Heidi Rodewald and Stew
Next week is a big week for Strange Freaks.
First, on Tuesday, Stew and Heidi Rodewald, the creators of the musical Passing Strange and longtime collaborators in the rock band The Negro Problem, are making a public appearance to talk about their artistic partnership joys and concerns of their longtime artistic partnership Summer Scoops Live with The Wall Street Journal.
On a porgram titled pARTners, They’ll talk with WSJ reporter Wendy Bounds before an audience at the Walter Reade Theater at Lincoln Center. Also involved in the conversation are the creative team behind the Bill T. Jones/Arnie Zane Dance Company, Artistic Director Bill T. Jones — who’s bringing his own musical, Fela!, to Broadway this fall — Associate Artistic Director Janet Wong and Creative Director Bjorn Amelan. The talk starts at 7 pm on Tuesday, Aug. 18, at the Walter Reade, 165 West 65th Street, Manhattan. General admission tickets are still available and cost $25. Buy them here.
Then, on the following night, Stew and Heidi return to make music at Lincoln Center Out of Doors as Stew and Heidi Present: The Broadway Problem. The show in Damrosch Park, at the southwest corner of the Lincoln Center Campus at West 62nd Street and Amsterdam Avenue, opens with a set by Nunavit throat singer Tanya Tagaq. Admission to the outdoor concert is free and starts at 7 pm.
Keep reading for even more news about Stew and Heidi.

Heidi Rodewald, Stew and Spike Lee at a Tribeca Film Festival screening of the "Passing Strange" movie.
Finally, next Friday, the Spike Lee‘s Passing Strange movie opens for a theatrical run at the IFC Center downtown before it becomes available as an on-demand feature on many cable TV systems. The IFC Center is at 323 Sixth Avenue at West Third Street. Call (212) 924-7771. Click here for more schedule and other information.

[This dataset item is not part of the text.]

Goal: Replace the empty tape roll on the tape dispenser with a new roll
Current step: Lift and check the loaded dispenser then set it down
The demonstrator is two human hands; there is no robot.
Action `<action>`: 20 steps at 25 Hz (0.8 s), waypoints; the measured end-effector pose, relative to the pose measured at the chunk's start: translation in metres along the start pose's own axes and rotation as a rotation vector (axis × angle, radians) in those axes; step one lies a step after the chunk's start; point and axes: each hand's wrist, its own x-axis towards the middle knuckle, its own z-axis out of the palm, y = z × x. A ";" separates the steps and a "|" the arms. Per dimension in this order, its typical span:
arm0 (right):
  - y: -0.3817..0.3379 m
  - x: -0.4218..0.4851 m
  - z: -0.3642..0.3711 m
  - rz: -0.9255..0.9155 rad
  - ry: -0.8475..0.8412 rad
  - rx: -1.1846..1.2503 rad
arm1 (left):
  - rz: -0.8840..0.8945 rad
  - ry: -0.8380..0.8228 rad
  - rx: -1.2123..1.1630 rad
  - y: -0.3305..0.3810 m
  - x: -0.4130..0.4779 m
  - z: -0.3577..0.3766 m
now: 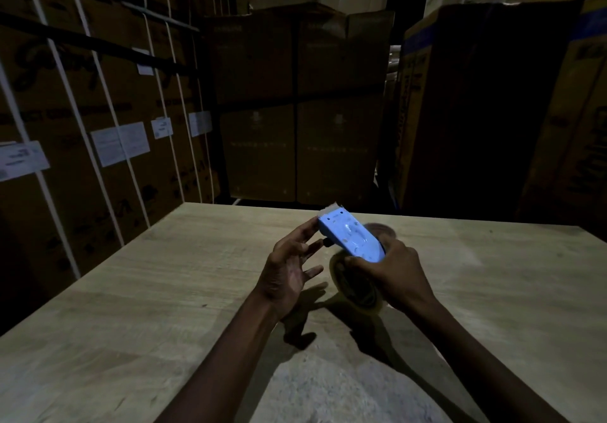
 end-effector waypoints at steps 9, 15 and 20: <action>0.000 -0.022 0.012 -0.415 0.120 -0.711 | 0.029 0.467 0.606 -0.031 0.010 -0.018; 0.005 -0.034 0.032 -0.383 0.047 -0.846 | 0.082 0.396 0.842 -0.036 0.012 -0.019; 0.004 -0.036 0.035 -0.349 0.025 -0.772 | 0.108 0.348 0.863 -0.043 0.010 -0.017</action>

Here’s Stew’s take on the movie:
I’m still trying to come to terms with the fact that this crazy little thing me Heidi and Annie cooked up just for the hell of it is actually going to live on as part of the PBS canon. I really cannot wrap my head around that yet. PBS changed my life a number of times as a teen – for instance, – like or not Robert Hughes’ politics, his “Shock of the New” series was a watershed moment for me as a kid who wanted to be an artist for life. That doc made art making seem heroic, suspenseful, important and downright necessary. After seeing it I went out and bought a canvas, some oil paints and tried to be Munch for a few months until a painting I made looked so much like a guitar (and a woman) that I realized where I should be hanging my focus. And there it has remained.
And so the idea that PS is going to be there for some unsuspecting teen (so that she may realize that shes not alone in thinking that there’s gotta me more to life than what she’s been handed by her community) and some equally unsuspecting Mom (who will see that we who run away with the circus do eventually get it, albeit too late sometimes)…is just all quite alot to fathom for a singer in a rock and roll band.
/s
Still more to come

Stew and Heidi.
Stew and Heidi aren’t sitting still. As of last week, Heidi told me she was spending most of her time in her NYC studio working furiously on the score for Punk Princess, a musical co-composed with Stew, with a book by their friend Yasmine Lever. The show gets two developmental readings on Oct. 14 at the New York Musical Theatre Festival. Tickets are available to the general public starting Sept. 1. Click here for more information.
And even farther ahead, next February, comes Making It, an autobiographically titled concert presentation by Stew and Heidi at St. Ann’s Warehouse in Brooklyn. Tickets for this show also go on sale Sept. 1.